Task objective -
Every entry should be given again exactly, with nothing dropped.

[Collection entries]
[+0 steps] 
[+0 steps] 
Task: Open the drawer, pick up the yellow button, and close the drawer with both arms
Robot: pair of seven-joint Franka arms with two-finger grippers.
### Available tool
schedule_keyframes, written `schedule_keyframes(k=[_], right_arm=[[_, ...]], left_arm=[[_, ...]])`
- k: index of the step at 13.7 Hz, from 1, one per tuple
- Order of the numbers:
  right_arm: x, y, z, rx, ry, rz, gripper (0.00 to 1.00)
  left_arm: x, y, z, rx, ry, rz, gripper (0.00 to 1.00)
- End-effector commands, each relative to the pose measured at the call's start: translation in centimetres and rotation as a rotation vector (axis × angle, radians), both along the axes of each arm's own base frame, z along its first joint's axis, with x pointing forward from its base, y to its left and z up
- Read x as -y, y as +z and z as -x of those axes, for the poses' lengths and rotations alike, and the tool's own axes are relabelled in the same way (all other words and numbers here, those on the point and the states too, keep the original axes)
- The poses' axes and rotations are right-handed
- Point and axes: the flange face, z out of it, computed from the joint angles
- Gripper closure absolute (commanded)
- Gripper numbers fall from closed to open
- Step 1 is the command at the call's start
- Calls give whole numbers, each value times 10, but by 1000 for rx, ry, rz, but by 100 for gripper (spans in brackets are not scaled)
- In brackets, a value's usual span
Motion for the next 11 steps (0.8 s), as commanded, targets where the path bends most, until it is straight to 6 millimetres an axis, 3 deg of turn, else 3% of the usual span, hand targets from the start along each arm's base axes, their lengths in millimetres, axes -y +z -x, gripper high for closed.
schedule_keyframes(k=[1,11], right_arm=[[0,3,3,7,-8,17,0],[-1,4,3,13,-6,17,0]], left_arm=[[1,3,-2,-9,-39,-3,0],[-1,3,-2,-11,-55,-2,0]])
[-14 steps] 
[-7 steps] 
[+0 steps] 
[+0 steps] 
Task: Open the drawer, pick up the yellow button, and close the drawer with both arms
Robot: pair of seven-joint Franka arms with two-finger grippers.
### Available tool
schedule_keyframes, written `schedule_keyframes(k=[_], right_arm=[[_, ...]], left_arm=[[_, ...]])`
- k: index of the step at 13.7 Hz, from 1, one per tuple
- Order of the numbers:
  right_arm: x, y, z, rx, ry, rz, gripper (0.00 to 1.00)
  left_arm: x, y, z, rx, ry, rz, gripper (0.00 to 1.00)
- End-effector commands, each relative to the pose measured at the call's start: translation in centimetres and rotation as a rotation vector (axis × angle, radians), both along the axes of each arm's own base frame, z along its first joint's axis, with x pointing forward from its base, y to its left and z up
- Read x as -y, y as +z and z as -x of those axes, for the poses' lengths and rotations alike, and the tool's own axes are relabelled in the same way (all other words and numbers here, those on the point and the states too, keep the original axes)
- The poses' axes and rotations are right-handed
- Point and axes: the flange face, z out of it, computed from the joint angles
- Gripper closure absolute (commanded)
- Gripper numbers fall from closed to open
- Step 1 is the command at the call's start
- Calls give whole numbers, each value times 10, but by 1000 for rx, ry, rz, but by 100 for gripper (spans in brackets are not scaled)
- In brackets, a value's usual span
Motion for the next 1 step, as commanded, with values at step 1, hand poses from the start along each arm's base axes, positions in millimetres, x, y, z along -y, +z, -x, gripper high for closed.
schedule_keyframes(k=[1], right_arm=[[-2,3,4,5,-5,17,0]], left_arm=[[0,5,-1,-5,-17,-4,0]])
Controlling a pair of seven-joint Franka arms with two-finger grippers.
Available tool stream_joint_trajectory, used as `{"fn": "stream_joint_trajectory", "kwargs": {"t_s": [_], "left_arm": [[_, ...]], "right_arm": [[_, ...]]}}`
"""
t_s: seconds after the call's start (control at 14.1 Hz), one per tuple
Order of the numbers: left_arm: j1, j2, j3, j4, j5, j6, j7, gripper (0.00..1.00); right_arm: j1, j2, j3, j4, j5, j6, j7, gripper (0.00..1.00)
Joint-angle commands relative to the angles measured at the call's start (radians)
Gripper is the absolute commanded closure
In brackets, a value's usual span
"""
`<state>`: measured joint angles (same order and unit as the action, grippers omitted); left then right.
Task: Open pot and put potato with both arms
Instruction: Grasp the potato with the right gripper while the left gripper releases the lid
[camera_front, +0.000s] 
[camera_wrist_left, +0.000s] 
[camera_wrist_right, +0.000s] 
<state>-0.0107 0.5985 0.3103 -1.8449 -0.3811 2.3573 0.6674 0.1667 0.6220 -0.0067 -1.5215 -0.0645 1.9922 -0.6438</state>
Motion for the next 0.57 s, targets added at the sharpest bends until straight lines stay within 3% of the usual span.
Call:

Written reply -
[+0 steps] 
[+0 steps] 
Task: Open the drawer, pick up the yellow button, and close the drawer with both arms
Robot: pair of seven-joint Franka arms with two-finger grippers.
### Available tool
schedule_keyframes, written `schedule_keyframes(k=[_], right_arm=[[_, ...]], left_arm=[[_, ...]])`
- k: index of the step at 13.7 Hz, from 1, one per tuple
- Order of the numbers:
  right_arm: x, y, z, rx, ry, rz, gripper (0.00 to 1.00)
  left_arm: x, y, z, rx, ry, rz, gripper (0.00 to 1.00)
- End-effector commands, each relative to the pose measured at the call's start: translation in centimetres and rotation as a rotation vector (axis × angle, radians), both along the axes of each arm's own base frame, z along its first joint's axis, with x pointing forward from its base, y to its left and z up
- Read x as -y, y as +z and z as -x of those axes, for the poses' lengths and rotations alike, and the tool's own axes are relabelled in the same way (all other words and numbers here, those on the point and the states too, keep the original axes)
- The poses' axes and rotations are right-handed
- Point and axes: the flange face, z out of it, computed from the joint angles
- Gripper closure absolute (commanded)
- Gripper numbers fall from closed to open
- Step 1 is the command at the call's start
- Calls give whole numbers, each value times 10, but by 1000 for rx, ry, rz, but by 100 for gripper (spans in brackets are not scaled)
- In brackets, a value's usual span
Motion for the next 11 steps (0.8 s), as commanded, targets where the path bends most, until it is straight to 6 millimetres an axis, 3 deg of turn, else 3% of the usual span, hand targets from the start along each arm's base axes, their lengths in millimetres, axes -y +z -x, gripper high for closed.
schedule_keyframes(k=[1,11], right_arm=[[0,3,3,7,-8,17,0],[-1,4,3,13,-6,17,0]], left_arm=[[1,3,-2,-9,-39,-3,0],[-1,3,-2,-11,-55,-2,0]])
[-14 steps] 
[-7 steps] 
[+0 steps] 
[+0 steps] 
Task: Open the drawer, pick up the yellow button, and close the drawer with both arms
Robot: pair of seven-joint Franka arms with two-finger grippers.
### Available tool
schedule_keyframes, written `schedule_keyframes(k=[_], right_arm=[[_, ...]], left_arm=[[_, ...]])`
- k: index of the step at 13.7 Hz, from 1, one per tuple
- Order of the numbers:
  right_arm: x, y, z, rx, ry, rz, gripper (0.00 to 1.00)
  left_arm: x, y, z, rx, ry, rz, gripper (0.00 to 1.00)
- End-effector commands, each relative to the pose measured at the call's start: translation in centimetres and rotation as a rotation vector (axis × angle, radians), both along the axes of each arm's own base frame, z along its first joint's axis, with x pointing forward from its base, y to its left and z up
- Read x as -y, y as +z and z as -x of those axes, for the poses' lengths and rotations alike, and the tool's own axes are relabelled in the same way (all other words and numbers here, those on the point and the states too, keep the original axes)
- The poses' axes and rotations are right-handed
- Point and axes: the flange face, z out of it, computed from the joint angles
- Gripper closure absolute (commanded)
- Gripper numbers fall from closed to open
- Step 1 is the command at the call's start
- Calls give whole numbers, each value times 10, but by 1000 for rx, ry, rz, but by 100 for gripper (spans in brackets are not scaled)
- In brackets, a value's usual span
Motion for the next 1 step, as commanded, with values at step 1, hand poses from the start along each arm's base axes, positions in millimetres, x, y, z along -y, +z, -x, gripper high for closed.
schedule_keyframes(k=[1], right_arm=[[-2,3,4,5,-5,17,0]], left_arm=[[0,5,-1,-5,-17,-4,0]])
Controlling a pair of seven-joint Franka arms with two-finger grippers.
Available tool stream_joint_trajectory, used as `{"fn": "stream_joint_trajectory", "kwargs": {"t_s": [_], "left_arm": [[_, ...]], "right_arm": [[_, ...]]}}`
"""
t_s: seconds after the call's start (control at 14.1 Hz), one per tuple
Order of the numbers: left_arm: j1, j2, j3, j4, j5, j6, j7, gripper (0.00..1.00); right_arm: j1, j2, j3, j4, j5, j6, j7, gripper (0.00..1.00)
Joint-angle commands relative to the angles measured at the call's start (radians)
Gripper is the absolute commanded closure
In brackets, a value's usual span
"""
`<state>`: measured joint angles (same order and unit as the action, grippers omitted); left then right.
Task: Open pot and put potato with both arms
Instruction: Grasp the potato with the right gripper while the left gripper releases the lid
[camera_front, +0.000s] 
[camera_wrist_left, +0.000s] 
[camera_wrist_right, +0.000s] 
<state>-0.0107 0.5985 0.3103 -1.8449 -0.3811 2.3573 0.6674 0.1667 0.6220 -0.0067 -1.5215 -0.0645 1.9922 -0.6438</state>
Motion for the next 0.57 s, targets added at the sharpest bends until straight lines stay within 3% of the usual span.
Call:

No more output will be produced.